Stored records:
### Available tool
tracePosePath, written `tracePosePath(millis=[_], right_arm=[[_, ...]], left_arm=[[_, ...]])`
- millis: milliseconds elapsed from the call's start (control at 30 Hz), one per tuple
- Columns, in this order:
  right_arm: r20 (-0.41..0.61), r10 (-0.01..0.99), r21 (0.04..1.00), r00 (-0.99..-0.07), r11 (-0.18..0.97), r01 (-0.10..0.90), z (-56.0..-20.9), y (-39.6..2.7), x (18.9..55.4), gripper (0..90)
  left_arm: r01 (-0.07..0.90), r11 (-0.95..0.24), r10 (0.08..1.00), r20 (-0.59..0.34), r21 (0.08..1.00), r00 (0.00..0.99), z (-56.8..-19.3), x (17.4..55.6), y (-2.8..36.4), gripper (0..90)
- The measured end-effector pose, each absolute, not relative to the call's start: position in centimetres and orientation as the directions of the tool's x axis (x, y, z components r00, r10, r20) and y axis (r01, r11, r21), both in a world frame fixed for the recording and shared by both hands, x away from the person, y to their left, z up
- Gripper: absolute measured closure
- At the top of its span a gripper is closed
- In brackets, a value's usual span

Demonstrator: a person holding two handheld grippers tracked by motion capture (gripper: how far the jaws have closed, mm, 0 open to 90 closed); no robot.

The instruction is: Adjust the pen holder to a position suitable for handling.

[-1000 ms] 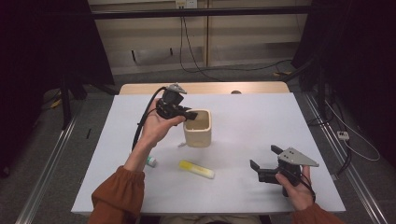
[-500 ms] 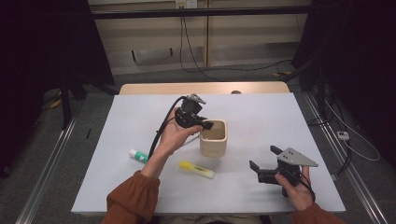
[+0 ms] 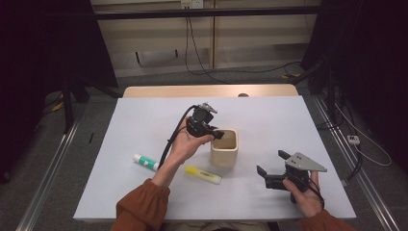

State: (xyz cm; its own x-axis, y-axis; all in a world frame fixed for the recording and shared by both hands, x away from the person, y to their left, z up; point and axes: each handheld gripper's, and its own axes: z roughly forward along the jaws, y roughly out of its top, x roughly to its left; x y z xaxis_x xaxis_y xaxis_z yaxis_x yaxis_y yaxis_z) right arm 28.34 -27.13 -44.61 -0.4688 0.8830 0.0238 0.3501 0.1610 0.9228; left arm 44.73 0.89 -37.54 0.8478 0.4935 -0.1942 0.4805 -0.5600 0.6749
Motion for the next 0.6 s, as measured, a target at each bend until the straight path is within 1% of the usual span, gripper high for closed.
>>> tracePosePath(millis=[200,600], right_arm=[[0.022,0.882,0.922,-0.47,0.164,0.351,-44.64,-27.1,28.37,3.2],[0.021,0.882,0.921,-0.47,0.165,0.352,-44.69,-27.03,28.43,3.2]], left_arm=[[0.485,-0.558,0.491,-0.203,0.674,0.847,-37.96,44.68,0.77,70.8],[0.472,-0.576,0.49,-0.179,0.668,0.853,-37.88,44.44,0.74,70.8]])
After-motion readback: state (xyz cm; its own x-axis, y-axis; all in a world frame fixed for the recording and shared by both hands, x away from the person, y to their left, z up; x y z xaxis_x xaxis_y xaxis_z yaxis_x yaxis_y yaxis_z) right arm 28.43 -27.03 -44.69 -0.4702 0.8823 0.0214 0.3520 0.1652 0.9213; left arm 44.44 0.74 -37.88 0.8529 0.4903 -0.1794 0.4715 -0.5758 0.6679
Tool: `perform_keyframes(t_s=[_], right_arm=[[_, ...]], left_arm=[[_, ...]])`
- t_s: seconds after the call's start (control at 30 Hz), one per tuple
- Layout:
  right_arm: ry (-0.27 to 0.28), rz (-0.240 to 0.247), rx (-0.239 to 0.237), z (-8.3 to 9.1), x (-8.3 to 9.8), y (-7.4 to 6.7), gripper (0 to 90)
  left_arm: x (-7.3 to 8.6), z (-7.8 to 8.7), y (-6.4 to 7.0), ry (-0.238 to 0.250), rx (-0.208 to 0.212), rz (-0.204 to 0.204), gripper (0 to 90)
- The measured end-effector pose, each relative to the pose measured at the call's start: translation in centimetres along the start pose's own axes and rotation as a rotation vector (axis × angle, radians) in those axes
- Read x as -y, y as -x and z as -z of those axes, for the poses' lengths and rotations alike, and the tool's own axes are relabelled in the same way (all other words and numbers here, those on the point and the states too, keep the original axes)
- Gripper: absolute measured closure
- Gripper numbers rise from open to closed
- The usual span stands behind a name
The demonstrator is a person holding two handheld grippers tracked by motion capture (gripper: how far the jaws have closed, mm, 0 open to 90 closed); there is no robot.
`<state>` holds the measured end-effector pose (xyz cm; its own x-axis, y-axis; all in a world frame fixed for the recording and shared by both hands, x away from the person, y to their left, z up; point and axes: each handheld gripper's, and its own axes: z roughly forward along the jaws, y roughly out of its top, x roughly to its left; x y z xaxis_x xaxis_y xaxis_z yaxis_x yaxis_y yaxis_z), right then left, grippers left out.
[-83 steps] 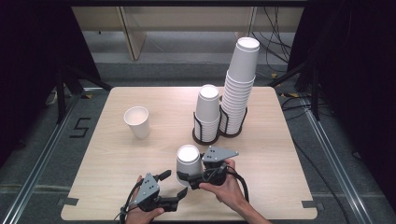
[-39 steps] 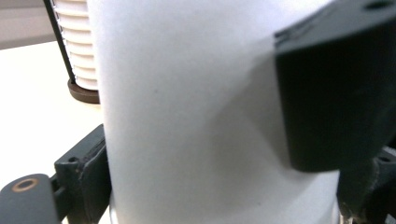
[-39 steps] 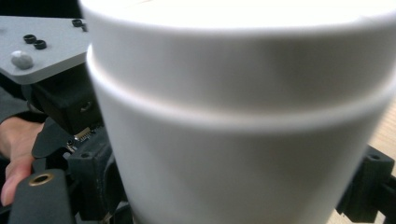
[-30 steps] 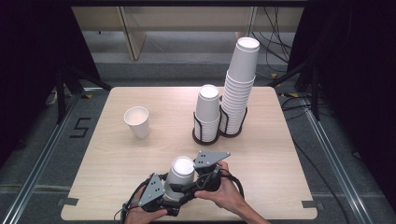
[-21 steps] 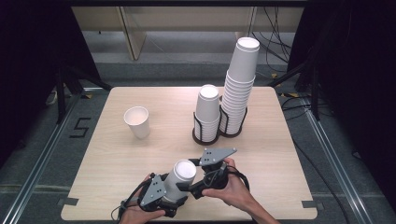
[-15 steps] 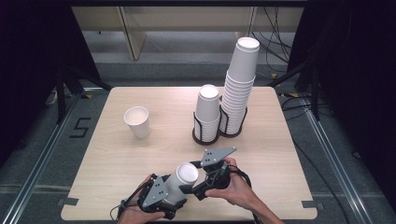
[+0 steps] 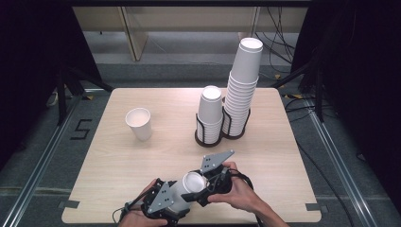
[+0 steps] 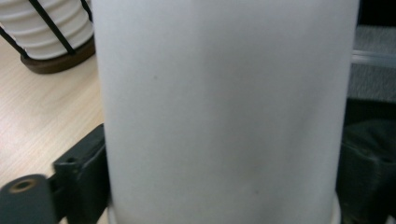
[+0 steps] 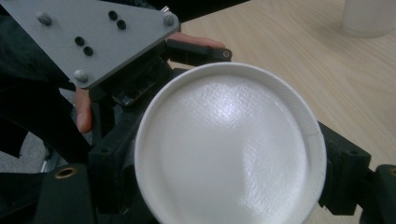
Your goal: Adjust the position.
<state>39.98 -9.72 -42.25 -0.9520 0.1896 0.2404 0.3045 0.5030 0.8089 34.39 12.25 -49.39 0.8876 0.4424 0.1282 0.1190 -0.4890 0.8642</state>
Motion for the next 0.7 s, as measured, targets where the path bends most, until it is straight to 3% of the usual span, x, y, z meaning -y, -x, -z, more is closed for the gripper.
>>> perform_keyframes(t_s=[0.23, 0.33, 0.37, 0.5, 0.57, 0.6, 0.7], right_arm=[[0.108, -0.098, 0.002, 1.6, -0.2, 0.8, 24.4], [0.152, -0.101, 0.006, 1.8, -0.5, 0.9, 24.5], [0.143, -0.103, 0.000, 1.9, -0.5, 0.9, 24.5], [0.160, -0.120, -0.011, 2.0, -0.5, 1.1, 24.5], [0.167, -0.125, -0.029, 1.8, -0.3, 1.3, 24.5], [0.163, -0.156, -0.042, 1.8, -0.2, 1.2, 24.5], [0.173, -0.159, -0.051, 1.7, -0.2, 1.3, 24.3]], left_arm=[[0.2, 0.5, -0.7, 0.166, -0.050, 0.072, 2.8], [0.0, 0.5, -0.8, 0.213, -0.076, 0.099, 2.8], [0.0, 0.4, -0.7, 0.231, -0.079, 0.105, 2.4], [-0.2, 0.8, -0.5, 0.274, -0.117, 0.064, 2.7], [-0.3, 1.0, -0.4, 0.286, -0.116, 0.049, 3.3], [-0.4, 1.1, -0.3, 0.277, -0.111, 0.049, 4.5], [-0.4, 1.2, -0.4, 0.272, -0.102, 0.054, 6.3]])
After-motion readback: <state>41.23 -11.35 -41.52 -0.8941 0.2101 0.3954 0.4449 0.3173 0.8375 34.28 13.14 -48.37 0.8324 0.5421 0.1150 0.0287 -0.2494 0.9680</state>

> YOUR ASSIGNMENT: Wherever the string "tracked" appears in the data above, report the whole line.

> OUTPUT FOR THIS EXERCISE:
Demonstrator: a person holding two handheld grippers tracked by motion capture (gripper: how far the jaws have closed, mm, 0 open to 90 closed); no robot.
The demonstrator is a person holding two handheld grippers tracked by motion capture (gripper: how far the jaws have closed, mm, 0 open to 90 closed); there is no robot.

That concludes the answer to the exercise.